● TO DO
Go through the entries below and give the number of lines that have the string "separate", and only that.

Excerpts from a dataset
=== Section Start ===
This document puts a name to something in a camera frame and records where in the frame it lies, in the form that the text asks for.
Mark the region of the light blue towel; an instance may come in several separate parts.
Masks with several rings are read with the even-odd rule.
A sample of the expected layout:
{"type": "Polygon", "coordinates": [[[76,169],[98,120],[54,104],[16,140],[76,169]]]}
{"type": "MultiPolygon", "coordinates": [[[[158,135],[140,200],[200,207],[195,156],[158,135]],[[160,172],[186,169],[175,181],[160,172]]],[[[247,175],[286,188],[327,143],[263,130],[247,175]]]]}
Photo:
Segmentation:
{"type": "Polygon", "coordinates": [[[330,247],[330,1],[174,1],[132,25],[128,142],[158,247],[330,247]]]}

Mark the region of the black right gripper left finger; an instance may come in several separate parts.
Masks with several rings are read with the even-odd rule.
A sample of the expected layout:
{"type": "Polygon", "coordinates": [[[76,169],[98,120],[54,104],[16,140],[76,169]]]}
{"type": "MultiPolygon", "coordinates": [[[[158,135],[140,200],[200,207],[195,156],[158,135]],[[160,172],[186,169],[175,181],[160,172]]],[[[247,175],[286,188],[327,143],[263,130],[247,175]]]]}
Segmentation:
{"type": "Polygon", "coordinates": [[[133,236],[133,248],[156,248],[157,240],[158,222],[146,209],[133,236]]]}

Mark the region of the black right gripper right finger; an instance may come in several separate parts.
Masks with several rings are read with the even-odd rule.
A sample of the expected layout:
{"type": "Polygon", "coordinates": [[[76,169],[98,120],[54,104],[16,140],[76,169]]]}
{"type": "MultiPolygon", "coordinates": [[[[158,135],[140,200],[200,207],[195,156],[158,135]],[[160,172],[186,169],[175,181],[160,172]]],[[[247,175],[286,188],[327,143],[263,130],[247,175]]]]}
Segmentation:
=== Section End ===
● ANSWER FOR THIS EXERCISE
3